Writers Guild and Studios Met Today, Will Meet Tomorrow to Keep Negotiating
The two entities said so in a joint statement to the press
In this information-starved environment, on Day 142 of the Writers Guild of America strike, it is tempting to try to decipher some kind of subtext from virtually any kind of update from official entities.
After some weeks apart, the WGA and Alliance of Motion Picture and Television Producers went back to the negotiating table today. Per reports from the entertainment trades, the meeting was a well-attended one, with four CEOs of major studios present: Disney’s Bob Iger, Netflix’s Ted Sarandos, NBCUniversal’s Donna Langley and Warner Bros. Discovery’s David Zaslav.
And the two negotiating parties released a rare joint statement at the end of the day:
The WGA and AMPTP met for bargaining today and will meet again tomorrow.
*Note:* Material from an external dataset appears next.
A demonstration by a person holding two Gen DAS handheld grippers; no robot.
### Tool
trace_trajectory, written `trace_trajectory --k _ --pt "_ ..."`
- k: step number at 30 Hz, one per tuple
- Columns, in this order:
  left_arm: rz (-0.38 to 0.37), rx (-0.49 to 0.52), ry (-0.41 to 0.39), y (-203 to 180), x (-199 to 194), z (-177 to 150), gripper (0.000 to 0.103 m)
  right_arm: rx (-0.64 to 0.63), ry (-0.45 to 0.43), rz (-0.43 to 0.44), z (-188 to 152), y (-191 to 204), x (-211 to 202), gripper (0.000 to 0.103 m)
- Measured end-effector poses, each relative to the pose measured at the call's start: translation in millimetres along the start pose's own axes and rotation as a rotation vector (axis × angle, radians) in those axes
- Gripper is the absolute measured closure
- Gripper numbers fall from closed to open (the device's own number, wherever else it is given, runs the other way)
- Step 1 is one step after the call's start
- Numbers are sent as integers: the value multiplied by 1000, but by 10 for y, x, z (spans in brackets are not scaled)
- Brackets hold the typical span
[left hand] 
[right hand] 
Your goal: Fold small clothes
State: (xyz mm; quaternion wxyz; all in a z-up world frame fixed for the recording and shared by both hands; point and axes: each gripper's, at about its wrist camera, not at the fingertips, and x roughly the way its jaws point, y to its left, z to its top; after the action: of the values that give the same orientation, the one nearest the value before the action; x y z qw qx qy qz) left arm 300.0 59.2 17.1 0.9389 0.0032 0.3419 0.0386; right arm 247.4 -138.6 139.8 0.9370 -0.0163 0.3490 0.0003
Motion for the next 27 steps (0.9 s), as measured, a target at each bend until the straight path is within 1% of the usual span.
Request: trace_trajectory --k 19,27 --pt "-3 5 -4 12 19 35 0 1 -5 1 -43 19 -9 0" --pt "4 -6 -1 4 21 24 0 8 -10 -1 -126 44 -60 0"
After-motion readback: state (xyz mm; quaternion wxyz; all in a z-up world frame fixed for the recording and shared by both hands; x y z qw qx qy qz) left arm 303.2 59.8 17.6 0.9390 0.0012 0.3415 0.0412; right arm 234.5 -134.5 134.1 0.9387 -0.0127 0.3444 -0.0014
Staccato! Succinct! What does it mean?
A first instinct might be to peg that as progress, that both sides were feeling at least chummy enough to issue a terse statement together. And if you squint hard enough, you could probably conjure some subtext, or read something into the update coming at the end of business hours instead of in the wee hours of the night.
But honestly, any analysis would likely be over-analysis at this stage, so it’s probably best to leave it as is and wait for more official updates — or hopefully a deal — to come down the pike. Get some rest, and we’ll see what tomorrow brings.
Today in Strike News
As above-the-line workers fight for a new contract, below-the-line workers are preparing for a potential labor battle of their own next summer, and wish that they’ll be supported by those currently in the throes of striking. “I can only hope that our writers and actors will appear in solidarity if a strike is authorized by IATSE in the future…but it’s tricky,” says prop master Emiliano Rios. (Vanity Fair)
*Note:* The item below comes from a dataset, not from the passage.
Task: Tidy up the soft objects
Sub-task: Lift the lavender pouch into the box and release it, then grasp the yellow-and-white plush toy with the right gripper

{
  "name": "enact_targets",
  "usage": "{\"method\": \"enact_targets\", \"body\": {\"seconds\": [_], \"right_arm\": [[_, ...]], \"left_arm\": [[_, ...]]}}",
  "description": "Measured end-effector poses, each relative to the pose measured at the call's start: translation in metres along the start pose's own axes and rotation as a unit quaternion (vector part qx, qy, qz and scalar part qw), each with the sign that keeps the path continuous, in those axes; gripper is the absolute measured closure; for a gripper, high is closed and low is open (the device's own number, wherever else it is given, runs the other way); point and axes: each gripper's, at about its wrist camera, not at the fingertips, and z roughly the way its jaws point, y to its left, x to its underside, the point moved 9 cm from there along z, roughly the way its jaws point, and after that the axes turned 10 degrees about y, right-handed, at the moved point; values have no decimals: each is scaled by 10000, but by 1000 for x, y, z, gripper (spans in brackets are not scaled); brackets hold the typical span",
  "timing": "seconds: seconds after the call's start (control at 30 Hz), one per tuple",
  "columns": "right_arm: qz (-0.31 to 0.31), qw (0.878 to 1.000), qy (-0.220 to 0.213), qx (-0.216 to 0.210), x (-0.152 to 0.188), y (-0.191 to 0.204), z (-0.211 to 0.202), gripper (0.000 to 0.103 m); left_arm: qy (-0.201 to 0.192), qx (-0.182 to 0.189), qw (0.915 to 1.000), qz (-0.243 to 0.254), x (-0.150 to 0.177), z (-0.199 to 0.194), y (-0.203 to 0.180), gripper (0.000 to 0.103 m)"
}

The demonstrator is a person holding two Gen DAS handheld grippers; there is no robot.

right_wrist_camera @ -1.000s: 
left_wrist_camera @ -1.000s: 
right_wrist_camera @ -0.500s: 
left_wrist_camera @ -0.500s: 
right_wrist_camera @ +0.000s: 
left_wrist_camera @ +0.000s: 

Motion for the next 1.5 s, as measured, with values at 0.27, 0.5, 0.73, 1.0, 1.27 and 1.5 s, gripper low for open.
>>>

Slumdog Millionaire star Anil Kapoor won a key lawsuit against A.I. in India on Wednesday, as the Delhi High Court ruled that nobody will be allowed to use Kapoor’s name, image, likeness or voice without his express permission. “I’m very happy with this court order, which has come in my favor, and I think it’s very progressive and great for not only me but for other actors also,” Kapoor says. “Because of the way technology and the A.I. technology, which is which is evolving every day [and] which can completely take advantage of and be misused commercially, as well as where my image, voice, morphing, GIFs and deep fakes are concerned, I can straight away, if that happens, send a court order and injunction and they have to pull it down.” (Variety)
At the International Broadcasting Convention, many speakers talked about the use of A.I. as a means of revolutionizing editing processes across the industry. “We see A.I. as a co-pilot, to help a creative person do the work they are doing,” Avid CEO Jeff Rosica said. “[In time], it could learn the way an editor visually structures a story.” (The Hollywood Reporter)
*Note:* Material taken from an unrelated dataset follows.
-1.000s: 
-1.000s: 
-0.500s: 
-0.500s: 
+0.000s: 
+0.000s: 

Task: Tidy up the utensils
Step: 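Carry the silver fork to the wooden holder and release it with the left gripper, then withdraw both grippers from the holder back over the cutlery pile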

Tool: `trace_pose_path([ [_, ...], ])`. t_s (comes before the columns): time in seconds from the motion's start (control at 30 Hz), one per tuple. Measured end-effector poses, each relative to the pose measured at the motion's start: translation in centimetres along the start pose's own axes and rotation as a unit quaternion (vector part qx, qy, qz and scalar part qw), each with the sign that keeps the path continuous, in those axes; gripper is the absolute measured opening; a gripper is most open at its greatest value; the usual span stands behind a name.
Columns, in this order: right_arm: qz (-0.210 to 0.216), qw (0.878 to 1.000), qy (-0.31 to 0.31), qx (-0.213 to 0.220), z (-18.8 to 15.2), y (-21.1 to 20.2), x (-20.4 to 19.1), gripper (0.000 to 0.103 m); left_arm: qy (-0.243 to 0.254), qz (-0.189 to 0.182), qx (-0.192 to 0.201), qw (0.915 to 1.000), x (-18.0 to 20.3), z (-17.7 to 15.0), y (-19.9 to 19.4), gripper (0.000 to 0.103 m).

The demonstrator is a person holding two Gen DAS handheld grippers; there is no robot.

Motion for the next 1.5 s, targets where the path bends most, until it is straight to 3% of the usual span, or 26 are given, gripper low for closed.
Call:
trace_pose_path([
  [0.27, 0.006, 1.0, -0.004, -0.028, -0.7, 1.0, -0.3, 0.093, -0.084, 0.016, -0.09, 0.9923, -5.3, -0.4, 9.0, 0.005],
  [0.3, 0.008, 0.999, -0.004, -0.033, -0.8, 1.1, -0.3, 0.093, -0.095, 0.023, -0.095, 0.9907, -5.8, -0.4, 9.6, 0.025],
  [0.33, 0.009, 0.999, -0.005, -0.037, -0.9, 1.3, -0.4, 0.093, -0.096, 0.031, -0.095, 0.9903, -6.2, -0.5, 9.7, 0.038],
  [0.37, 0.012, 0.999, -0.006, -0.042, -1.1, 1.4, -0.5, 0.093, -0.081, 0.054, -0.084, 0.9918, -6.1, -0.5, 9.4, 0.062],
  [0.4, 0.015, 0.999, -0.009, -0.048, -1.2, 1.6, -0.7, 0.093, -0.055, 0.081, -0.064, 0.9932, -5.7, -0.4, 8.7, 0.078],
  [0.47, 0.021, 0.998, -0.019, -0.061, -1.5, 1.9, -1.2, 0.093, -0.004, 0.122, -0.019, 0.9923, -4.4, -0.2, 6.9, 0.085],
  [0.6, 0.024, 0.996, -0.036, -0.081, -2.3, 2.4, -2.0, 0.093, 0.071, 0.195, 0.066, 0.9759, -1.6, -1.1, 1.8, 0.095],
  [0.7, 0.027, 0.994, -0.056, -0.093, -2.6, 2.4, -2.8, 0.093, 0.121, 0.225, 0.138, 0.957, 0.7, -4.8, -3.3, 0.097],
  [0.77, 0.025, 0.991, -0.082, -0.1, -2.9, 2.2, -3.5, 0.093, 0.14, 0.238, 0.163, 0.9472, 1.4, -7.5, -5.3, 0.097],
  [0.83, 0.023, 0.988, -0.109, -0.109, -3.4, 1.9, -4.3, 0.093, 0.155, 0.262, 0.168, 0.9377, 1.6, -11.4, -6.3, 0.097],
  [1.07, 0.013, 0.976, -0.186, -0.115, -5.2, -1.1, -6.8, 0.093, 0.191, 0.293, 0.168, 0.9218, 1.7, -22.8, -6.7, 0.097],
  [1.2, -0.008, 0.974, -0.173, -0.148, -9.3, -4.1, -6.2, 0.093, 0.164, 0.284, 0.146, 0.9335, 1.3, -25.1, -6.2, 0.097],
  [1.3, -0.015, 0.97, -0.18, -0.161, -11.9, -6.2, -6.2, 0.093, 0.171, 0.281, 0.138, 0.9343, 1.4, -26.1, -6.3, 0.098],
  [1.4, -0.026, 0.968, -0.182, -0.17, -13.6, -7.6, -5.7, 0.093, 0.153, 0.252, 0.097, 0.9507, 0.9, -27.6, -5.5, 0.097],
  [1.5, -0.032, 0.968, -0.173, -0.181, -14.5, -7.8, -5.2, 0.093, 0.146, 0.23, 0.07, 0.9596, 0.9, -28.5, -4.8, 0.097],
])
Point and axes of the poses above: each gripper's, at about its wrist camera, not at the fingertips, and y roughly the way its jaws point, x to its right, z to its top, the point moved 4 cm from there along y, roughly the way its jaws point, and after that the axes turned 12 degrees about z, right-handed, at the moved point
Former stars The Rock and John Cena are both returning to the ring in the absence of acting work. (TVInsider)
Actor Gerald Mcgee has also used the labor halt to return to the sports world, coaching youth football down in Missouri and trying to impart life lessons on the children while doing so. “It’s like I teach the kids, everything you do give it 110 percent and I try to give it 110 percent to make it better and greater,” he says. “If you want to be a singer, give it all and be a singer. If you want to be a writer, give it all and be a writer. What I’m doing is trying to teach kids, especially in my community, that as long as you try to achieve it, you can believe it.” (WLOX 13)
Back in the 2007 writers strike, David Letterman, who owned both The Late Show and The Late Late Show With Craig Ferguson, paid both shows’ staffers out of his own pocket before signing an interim agreement with the WGA to resume the series. “To me, it was one of his finest moments,” Letterman writer Bill Scheft says. (Rolling Stone)
Additional reporting for Today in Strike News by Matthew Frank.
Disclosure: Elaine Low is an inactive member of SAG-AFTRA.
Please don’t take this too harshly Elaine, but your beat is the strike. CNBC’s David Faber just reported that the strike is likely to end tomorrow. (And if it doesn’t end tomorrow, then it won’t end until 2024.) That is major info that has to be in an update like this.
In my never to be humble opinion, the real reason we’re seeing actual movement in the talks between the WGA and the Alliance is because the studios’ big guns are the ones speaking and not Carol Lombardini.
She’s insisted on using the outmoded negotiating tactics from 30 years ago. Well, guess what? Times have changed and those tactics are no longer acceptable.
Sadly, the likes of Zaslav, Iger and the like aren’t exactly heroes, either. But it’s finally time to see some movement. Where’s Lew Wasserman when you need him?